*TASK PROMPT*
Return exactly the lines from the one that contains "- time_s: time" up to the last line of the listing, and nothing else.

*GIVEN MATERIAL*
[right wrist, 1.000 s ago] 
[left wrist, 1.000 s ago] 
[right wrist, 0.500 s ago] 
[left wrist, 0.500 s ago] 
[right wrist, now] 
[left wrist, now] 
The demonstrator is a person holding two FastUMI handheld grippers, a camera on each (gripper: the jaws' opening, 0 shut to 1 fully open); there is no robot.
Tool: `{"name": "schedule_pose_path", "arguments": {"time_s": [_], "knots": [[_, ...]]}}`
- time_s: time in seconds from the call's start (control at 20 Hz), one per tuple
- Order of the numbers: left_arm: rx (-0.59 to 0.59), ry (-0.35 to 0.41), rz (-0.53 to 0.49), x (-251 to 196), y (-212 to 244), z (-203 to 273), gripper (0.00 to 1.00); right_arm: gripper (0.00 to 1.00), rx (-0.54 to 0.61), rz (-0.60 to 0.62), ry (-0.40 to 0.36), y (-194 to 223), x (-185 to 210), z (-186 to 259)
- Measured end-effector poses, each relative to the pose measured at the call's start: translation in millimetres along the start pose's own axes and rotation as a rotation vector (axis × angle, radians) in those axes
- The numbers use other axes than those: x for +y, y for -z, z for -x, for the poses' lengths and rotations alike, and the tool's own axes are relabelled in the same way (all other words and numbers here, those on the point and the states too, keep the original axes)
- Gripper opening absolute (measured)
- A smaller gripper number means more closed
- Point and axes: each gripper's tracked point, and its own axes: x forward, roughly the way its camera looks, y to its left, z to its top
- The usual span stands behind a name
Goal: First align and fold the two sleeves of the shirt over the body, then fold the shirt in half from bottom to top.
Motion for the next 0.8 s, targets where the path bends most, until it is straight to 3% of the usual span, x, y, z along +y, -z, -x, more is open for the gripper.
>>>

*ANSWER BELOW*
- time_s: time in seconds from the call's start (control at 20 Hz), one per tuple
- Order of the numbers: left_arm: rx (-0.59 to 0.59), ry (-0.35 to 0.41), rz (-0.53 to 0.49), x (-251 to 196), y (-212 to 244), z (-203 to 273), gripper (0.00 to 1.00); right_arm: gripper (0.00 to 1.00), rx (-0.54 to 0.61), rz (-0.60 to 0.62), ry (-0.40 to 0.36), y (-194 to 223), x (-185 to 210), z (-186 to 259)
- Measured end-effector poses, each relative to the pose measured at the call's start: translation in millimetres along the start pose's own axes and rotation as a rotation vector (axis × angle, radians) in those axes
- The numbers use other axes than those: x for +y, y for -z, z for -x, for the poses' lengths and rotations alike, and the tool's own axes are relabelled in the same way (all other words and numbers here, those on the point and the states too, keep the original axes)
- Gripper opening absolute (measured)
- A smaller gripper number means more closed
- Point and axes: each gripper's tracked point, and its own axes: x forward, roughly the way its camera looks, y to its left, z to its top
- The usual span stands behind a name
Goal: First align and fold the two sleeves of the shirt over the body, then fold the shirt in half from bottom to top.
Motion for the next 0.8 s, targets where the path bends most, until it is straight to 3% of the usual span, x, y, z along +y, -z, -x, more is open for the gripper.
>>>

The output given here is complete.